Understanding DuckLake's Inlining Feature

An elegant and novel way to handle streaming to a lakehouse

May 26, 2026

If you have been with me on my Substack or YouTube over the course of the last year, then you’ve seen me write in depth about DuckLake. At first, I did a simple review of it’s basic CLI features. Then I went into detail on how you can deploy a production DuckLake, before going very deep into DuckLake’s most important metadata tables.

I consider myself a DuckLake early adopter and a DuckDB late adopter. It was DuckLake that finally helped me understand the DuckDB use case. I owe a debt to DuckLake for helping me find my technical niche.

I’ve tried other lakehouse architectures, but DuckLake is the first that really made things click. With the release of DuckLake 1.0, I’m excited to keep learning and writing about it.
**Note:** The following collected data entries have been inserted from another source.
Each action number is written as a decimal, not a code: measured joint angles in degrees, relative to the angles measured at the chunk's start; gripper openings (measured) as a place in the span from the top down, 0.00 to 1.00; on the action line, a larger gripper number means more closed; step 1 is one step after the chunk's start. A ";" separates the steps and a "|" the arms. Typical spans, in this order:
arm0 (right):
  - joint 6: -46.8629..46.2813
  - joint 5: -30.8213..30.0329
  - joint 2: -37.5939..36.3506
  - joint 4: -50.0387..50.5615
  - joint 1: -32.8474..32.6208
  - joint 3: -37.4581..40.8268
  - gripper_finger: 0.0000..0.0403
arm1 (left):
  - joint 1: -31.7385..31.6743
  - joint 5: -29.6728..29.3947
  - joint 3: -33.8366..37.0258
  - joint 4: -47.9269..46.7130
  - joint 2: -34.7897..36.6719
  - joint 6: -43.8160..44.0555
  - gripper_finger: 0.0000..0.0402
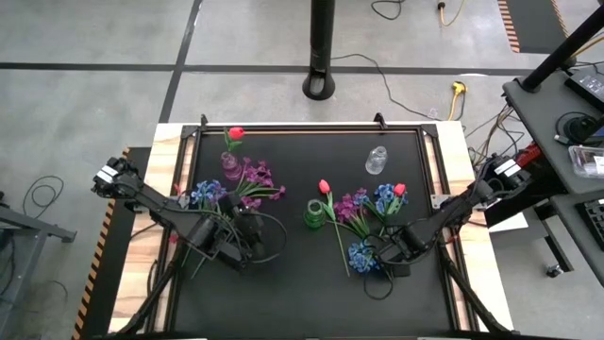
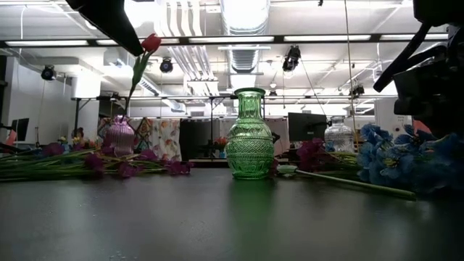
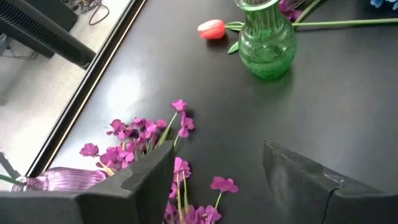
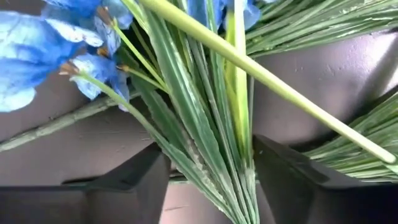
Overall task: Sort flowers into vase by color
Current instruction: Put the bottom right blue flowers into the green vase, then put the bottom left violet flowers into the transparent vase
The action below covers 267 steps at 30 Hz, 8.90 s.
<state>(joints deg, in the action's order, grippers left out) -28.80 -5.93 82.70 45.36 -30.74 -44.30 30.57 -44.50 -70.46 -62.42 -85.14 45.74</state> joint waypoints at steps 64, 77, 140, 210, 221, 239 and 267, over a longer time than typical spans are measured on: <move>-41.39 14.43 -36.50 4.36 0.02 1.89 0.94 | 0.00 -1.51 0.09 0.13 0.17 1.75 0.52; -24.79 0.47 -35.69 0.09 0.00 -14.02 0.94 | -0.02 -1.54 0.09 1.71 0.17 0.28 0.52; 34.30 -15.04 -7.96 -104.92 20.46 9.76 0.94 | 2.05 6.00 -1.09 -9.68 0.33 13.68 0.52; 20.88 -17.62 -8.44 -59.99 23.12 -0.25 0.16 | 4.97 27.32 -2.87 -19.05 -0.35 36.35 0.44; 16.75 -17.64 -15.72 -47.53 22.74 -0.32 0.15 | 7.03 35.96 5.29 -16.20 -7.43 42.37 0.33; 16.36 -17.63 -18.16 -46.15 19.22 -0.32 0.15 | 5.75 37.57 12.18 -7.51 -16.19 41.96 0.47; 15.94 -17.58 -18.53 -45.03 18.95 -0.41 0.15 | 4.46 37.84 21.53 -0.03 -10.90 42.27 0.97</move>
<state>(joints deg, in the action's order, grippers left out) -12.86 -23.51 64.16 0.34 -11.79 -44.71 35.03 -6.66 -48.93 -62.45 -96.04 88.01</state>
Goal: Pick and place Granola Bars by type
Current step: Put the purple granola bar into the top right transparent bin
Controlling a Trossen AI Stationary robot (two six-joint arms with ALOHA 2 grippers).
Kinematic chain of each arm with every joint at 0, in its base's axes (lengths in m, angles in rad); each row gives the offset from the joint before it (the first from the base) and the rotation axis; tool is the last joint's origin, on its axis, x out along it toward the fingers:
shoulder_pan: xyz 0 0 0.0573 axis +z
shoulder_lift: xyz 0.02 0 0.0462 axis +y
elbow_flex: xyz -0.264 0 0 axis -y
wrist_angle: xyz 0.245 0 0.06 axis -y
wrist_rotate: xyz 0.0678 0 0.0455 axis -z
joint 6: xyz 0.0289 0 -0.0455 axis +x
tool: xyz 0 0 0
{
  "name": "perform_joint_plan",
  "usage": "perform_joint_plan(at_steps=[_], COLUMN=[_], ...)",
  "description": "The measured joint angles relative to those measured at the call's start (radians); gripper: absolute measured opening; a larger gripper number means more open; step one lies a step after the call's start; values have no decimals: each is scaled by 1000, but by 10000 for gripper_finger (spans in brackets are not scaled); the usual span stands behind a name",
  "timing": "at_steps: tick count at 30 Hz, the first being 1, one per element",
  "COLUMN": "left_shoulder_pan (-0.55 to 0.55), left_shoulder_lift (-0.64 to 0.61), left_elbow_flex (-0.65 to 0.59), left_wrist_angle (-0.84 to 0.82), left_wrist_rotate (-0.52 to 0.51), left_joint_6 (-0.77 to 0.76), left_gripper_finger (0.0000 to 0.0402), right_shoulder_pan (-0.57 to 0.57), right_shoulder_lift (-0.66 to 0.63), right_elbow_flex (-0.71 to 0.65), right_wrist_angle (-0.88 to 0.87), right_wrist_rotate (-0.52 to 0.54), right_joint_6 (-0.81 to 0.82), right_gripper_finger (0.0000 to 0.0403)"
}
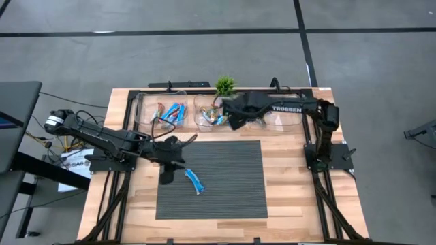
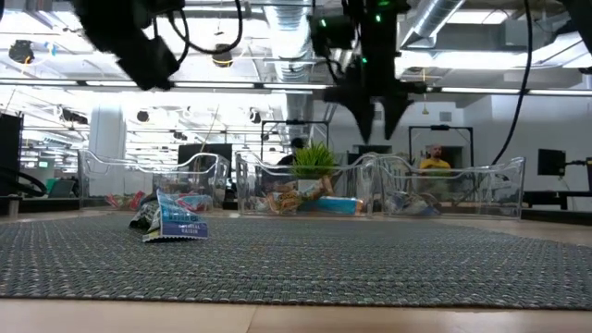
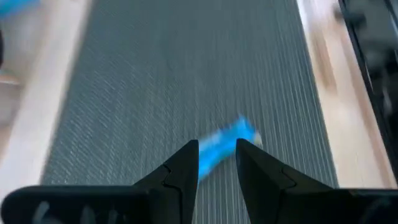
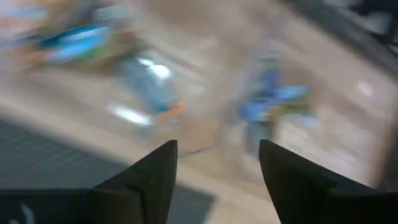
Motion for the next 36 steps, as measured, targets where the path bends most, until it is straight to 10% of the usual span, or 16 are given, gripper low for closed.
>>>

This article is made in partnership with MotherDuck. The cloud data warehouse built for answers, in SQL or natural language. Fast, serverless analytics powered by DuckDB–from production apps to internal insights.

A Quick Refresher on What Ducklake Is

Let me start by explaining what DuckLake is. I’d like to use some excerpts from the upcoming book “DuckLake: The Definitive Guide”:

DuckLake is an open source specification, with its primary implementation in DuckDB and a secondary implementation in Apache Spark. It is both a lakehouse format and a lakehouse catalog in one. The DuckLake architecture has three main components: storage, the metadata catalog, and compute.
Ducklake’s architectural north star is that metadata deserves a real database; the metadata is managed in a DuckDB, SQLite, or Postgres database. That provides dramatically lower latency for reads and writes. However, your data files can still be stored on object storage in standard Parquet format just like other lakehouses - retaining their low cost, high scalability, and openness1.

OK, now in my own words.

DuckLake is a lakehouse architecture that simplifies how you stand up and work with a lakehouse. It defines a clear structure across storage, metadata, and compute, but makes a different design decision compared to traditional lakehouses.

Instead of storing metadata as a collection of files like manifests and logs, DuckLake stores it in a database. The data itself still lives in Parquet files in object storage, but the control plane moves into a database system.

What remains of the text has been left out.